By Biotechdaily staff writers
Posted on 21 Feb 2003
Researchers are studying the effectiveness of the smallpox vaccine in patients who received inoculations decades ago, compared with patients vaccinated recently. The results may help predict the spread of a smallpox outbreak, since nearly 95% of Americans older than 35 were vaccinated many years ago and may still have strong immunity.

The study will look at the effectiveness of both arms of the body's adaptive response: antibodies and T-cells. Blood samples from study participants are exposed to the vaccinia virus in petri dishes. In people with strong immunity, their antibodies will neutralize the virus, saving healthy cells from becoming infected. If the virus is able to slip past this first line of defense and actually cause an infection, a strong T-cell response is necessary to destroy virus-infected cells before they multiply and spread.

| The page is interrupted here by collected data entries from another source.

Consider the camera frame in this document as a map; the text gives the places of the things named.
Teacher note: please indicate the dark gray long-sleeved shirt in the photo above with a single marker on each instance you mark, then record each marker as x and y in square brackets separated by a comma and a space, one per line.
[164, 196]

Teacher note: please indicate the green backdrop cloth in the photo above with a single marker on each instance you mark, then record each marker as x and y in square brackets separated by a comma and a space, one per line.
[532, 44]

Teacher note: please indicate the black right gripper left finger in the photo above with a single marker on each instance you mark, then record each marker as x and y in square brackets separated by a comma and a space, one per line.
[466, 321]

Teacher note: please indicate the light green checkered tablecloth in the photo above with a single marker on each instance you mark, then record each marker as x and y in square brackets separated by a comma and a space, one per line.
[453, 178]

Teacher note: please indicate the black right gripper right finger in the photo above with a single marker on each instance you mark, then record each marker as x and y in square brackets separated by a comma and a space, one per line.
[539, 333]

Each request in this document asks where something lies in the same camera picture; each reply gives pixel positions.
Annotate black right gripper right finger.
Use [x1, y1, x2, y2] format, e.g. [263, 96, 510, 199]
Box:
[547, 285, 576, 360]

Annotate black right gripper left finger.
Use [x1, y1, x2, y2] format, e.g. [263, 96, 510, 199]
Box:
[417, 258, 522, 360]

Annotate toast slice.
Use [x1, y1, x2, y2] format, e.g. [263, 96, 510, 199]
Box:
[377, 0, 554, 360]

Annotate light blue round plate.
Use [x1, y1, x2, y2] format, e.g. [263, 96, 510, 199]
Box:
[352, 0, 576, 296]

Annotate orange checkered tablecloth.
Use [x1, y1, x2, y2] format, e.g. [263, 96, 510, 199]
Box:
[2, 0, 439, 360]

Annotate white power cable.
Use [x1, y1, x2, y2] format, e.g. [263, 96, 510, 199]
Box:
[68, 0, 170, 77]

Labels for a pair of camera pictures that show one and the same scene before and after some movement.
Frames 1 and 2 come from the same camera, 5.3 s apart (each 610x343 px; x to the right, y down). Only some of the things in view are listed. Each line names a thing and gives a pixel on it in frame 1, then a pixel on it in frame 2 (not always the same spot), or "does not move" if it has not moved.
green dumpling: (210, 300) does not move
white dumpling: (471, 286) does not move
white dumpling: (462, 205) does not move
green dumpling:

"We know that people who contract yellow fever, polio, or measles gain a lifelong immunity to those diseases. Now we want to see if this is universally true for other viruses, such as vaccinia, the virus used for immunizing against smallpox,” said Mark Slifka, Ph.D., assistant professor of molecular microbiology and immunology in the Oregon Health & Science University School of Medicine (Portland, USA; www.ohsu.edu/som), which is conducting the study. The researchers say the vaccine may prove to provide less protection against disease over time. In other words, people might still get infected, but vaccination may still provide enough protection to lower the risk of death.